Same here, for Kobe to act like this? It certainly has to be one of the Buss clan...


----------



## KDOS (Nov 29, 2005)

Bartholomew Hunt said:


> Did anyone catch Outside the Lines? Stephen A. Smith said that Kupchak and John Black(PR guy) were the culprits. I did not see all of it, so somebody please fill in the details.


Yes please someone post a link or something...


----------



## King Sancho Fantastic (Jul 19, 2005)

Black would be my second guess because i dont think Kupchak has the balls to say something like that, especially knowing that hes ****ed up pretty bad these last few years and West is knocking on the Buss' doorstep. Hes already walking on thin ice as it is and this would give Dr Buss the perfect reason to fire his incompetent ***.


----------



## KDOS (Nov 29, 2005)

CubanLaker said:


> Black would be my second guess because i dont think Kupchak has the balls to say something like that, especially knowing that hes ****ed up pretty bad these last few years and West is knocking on the Buss' doorstep. Hes already walking on thin ice as it is and this would give Dr Buss the perfect reason to fire his incompetent ***.


That also makes a lot of sense.


Keep it coming fellas...


----------



## nguyen_milan (Jun 28, 2005)

I dont know man, I only hope it is not Jim Buss so this mess could be handled easier.


----------



## Silk D (Feb 6, 2006)

jim buss is going to be the death of this franchise. I thought it was him all along. remember when he called out phil a couple weeks ago on the radio? he then talked about how there is no way kobe would be traded or would asked to be traded cause the team he'd go to would have to give up so much to get him, blah, blah, blah. seriously, if there is one person I blame for this mess, it's Jerry for not letting basketball people take care of the basketball side of this franchise. 

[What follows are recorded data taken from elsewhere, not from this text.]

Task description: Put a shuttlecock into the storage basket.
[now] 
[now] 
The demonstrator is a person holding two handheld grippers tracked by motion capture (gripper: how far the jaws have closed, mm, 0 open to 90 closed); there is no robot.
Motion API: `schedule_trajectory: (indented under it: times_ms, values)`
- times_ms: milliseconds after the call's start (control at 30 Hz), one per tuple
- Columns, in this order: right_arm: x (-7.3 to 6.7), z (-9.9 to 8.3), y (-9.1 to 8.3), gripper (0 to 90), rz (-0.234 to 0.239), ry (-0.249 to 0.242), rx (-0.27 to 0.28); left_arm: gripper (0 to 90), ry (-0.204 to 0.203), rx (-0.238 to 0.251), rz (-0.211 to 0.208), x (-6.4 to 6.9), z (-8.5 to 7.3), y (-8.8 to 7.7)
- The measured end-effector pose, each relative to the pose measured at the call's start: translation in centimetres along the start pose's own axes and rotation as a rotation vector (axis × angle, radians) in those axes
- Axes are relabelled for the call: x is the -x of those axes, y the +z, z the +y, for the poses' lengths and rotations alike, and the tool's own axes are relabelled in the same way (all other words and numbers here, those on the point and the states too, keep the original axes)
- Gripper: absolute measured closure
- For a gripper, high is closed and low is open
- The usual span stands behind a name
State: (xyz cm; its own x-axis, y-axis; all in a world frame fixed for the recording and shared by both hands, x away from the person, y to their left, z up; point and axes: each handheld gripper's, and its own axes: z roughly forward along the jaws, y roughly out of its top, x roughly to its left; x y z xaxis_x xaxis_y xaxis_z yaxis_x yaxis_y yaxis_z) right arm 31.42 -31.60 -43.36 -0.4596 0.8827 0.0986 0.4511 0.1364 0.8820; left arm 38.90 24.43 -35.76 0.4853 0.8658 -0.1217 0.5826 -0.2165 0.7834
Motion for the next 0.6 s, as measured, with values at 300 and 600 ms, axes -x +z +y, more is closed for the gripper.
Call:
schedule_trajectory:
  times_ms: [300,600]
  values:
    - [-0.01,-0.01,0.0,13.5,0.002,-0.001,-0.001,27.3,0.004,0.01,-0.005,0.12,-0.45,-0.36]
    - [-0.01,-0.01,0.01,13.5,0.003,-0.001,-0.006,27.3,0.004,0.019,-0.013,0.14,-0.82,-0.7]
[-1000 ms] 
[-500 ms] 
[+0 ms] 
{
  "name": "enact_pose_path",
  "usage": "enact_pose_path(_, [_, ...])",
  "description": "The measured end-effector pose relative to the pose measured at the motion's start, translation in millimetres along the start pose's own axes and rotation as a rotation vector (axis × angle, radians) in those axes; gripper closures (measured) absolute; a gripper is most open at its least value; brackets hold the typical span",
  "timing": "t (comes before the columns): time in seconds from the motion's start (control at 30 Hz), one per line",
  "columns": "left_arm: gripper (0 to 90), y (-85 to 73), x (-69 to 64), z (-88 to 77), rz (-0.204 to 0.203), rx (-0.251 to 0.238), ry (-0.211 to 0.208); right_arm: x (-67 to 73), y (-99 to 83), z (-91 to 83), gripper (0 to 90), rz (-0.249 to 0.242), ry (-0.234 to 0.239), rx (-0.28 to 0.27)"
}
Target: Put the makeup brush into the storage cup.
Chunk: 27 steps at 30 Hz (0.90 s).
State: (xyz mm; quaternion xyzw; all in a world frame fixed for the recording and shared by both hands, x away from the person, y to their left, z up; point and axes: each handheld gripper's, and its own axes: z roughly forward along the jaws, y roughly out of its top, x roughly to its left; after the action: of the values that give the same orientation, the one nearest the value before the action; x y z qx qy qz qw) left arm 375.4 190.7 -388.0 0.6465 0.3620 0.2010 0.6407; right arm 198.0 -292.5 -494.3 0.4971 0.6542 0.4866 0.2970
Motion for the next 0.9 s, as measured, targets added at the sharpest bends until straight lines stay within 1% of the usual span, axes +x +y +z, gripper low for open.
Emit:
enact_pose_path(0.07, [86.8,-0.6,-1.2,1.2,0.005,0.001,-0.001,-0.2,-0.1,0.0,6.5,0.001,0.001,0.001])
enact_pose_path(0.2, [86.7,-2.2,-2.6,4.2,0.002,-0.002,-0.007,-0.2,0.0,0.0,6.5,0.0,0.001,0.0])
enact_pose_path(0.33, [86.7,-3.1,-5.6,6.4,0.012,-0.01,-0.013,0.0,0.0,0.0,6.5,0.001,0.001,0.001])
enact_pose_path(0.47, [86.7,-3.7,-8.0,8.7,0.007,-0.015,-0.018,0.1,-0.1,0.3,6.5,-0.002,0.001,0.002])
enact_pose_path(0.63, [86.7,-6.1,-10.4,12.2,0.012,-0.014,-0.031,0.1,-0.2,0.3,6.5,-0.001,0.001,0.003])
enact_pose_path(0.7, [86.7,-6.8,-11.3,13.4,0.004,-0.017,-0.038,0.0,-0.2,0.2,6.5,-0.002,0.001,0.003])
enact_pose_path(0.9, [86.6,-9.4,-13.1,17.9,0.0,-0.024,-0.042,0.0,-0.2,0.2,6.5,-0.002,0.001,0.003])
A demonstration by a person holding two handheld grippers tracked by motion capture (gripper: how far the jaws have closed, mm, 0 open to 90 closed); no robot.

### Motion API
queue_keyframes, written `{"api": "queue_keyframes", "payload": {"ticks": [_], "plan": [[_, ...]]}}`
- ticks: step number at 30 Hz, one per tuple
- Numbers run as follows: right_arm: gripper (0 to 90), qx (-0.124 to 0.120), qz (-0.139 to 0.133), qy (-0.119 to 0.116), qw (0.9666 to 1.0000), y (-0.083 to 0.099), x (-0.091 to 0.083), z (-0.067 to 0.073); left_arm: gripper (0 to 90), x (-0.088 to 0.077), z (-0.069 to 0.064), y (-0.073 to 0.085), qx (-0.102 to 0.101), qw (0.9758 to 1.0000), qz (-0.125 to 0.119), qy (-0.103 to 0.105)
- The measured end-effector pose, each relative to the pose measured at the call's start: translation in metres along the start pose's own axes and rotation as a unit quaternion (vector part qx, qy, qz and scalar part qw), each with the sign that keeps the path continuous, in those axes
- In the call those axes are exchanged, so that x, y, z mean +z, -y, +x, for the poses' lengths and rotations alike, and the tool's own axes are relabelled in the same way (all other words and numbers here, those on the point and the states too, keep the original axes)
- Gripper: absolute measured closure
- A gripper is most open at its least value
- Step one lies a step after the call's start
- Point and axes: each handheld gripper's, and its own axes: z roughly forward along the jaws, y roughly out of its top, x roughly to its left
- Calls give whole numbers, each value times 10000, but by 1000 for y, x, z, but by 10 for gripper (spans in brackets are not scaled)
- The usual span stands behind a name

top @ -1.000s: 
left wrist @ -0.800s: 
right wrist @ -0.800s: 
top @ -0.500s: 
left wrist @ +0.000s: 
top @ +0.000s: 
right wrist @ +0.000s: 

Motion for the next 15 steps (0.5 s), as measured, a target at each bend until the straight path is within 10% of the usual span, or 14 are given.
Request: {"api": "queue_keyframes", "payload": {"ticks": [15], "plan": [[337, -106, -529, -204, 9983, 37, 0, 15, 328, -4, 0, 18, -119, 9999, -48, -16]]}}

on the other hand, Greg Anthony suggested that Kobe would only return if this "insider" was gone. how could he ask Jerry to fire his own son? Mabye it's mitch...


BTW, why is brian cook on this poll? :lol:


----------



## Shaolin (Aug 6, 2004)

1st choice: Mitch.

2nd choice: Magic.


----------



## jazzy1 (Jul 16, 2002)

For Lakers fans sake it better not be Jim Buss or we're screwed because despite what anyone thinks Jerry is gonna back his son in any feud with a player. I think it was most likely Mitch because he's the one Kobe is attacking. Mitch is a patsy but he's not gonna sit by and allow Kobe to slam him. 

There are some real bitter feelings from the front office and Kobe and I think his dad getting fired from the LA Sparks team plays no small part in the matter either. 

Jim Buss is gonna ruin the lakers, he wants to restore the franchise using players he brings in, Kobe is a leftover from his dads era, he wants to get his own guys. Problem is he's a fool. 

Again we can't be the franchise who trades Kobe and Shaq for spare parts it can't happen. From a Karma standpoint we'd never recover.


----------



## Kobester888 (Jul 8, 2005)

Shaolin said:


> 1st choice: Mitch.
> 
> 2nd choice: Magic.


There is no way it could be Magic because if it was he would have said it without being around the bush about it. It's got to be Jim or Mitch.


----------



## Drewbs (Feb 16, 2004)

where was that picture of jim buss looking like a douche?


----------



## Basel (Mar 31, 2005)

I'm thinking Jim Buss...and if it is...it just goes to show how really ****ed up this organization is.


----------



## nguyen_milan (Jun 28, 2005)

How about Phil? He is behind all this, The Zen Master's mastermind. He is the Emperor and Kobe is Anakin Skywalker :lol:


----------



## koberules24 (Nov 12, 2006)

CubanLaker said:


> Black would be my second guess because i dont think Kupchak has the balls to say something like that, especially knowing that hes ****ed up pretty bad these last few years and West is knocking on the Buss' doorstep. Hes already walking on thin ice as it is and this would give Dr Buss the perfect reason to fire his incompetent ***.


John Black is only the media spokesman-- he doesn't have much power

Kurt Rambis is only an assistant coach (far too disposable) and would only say something like that if he had already accepted another job offer.

Mitch Kupchak's a weeny and wouldn't risk his own job (Jerry and the others would soon find out).

Jeannie would never contradict or undercut Phil, especially now.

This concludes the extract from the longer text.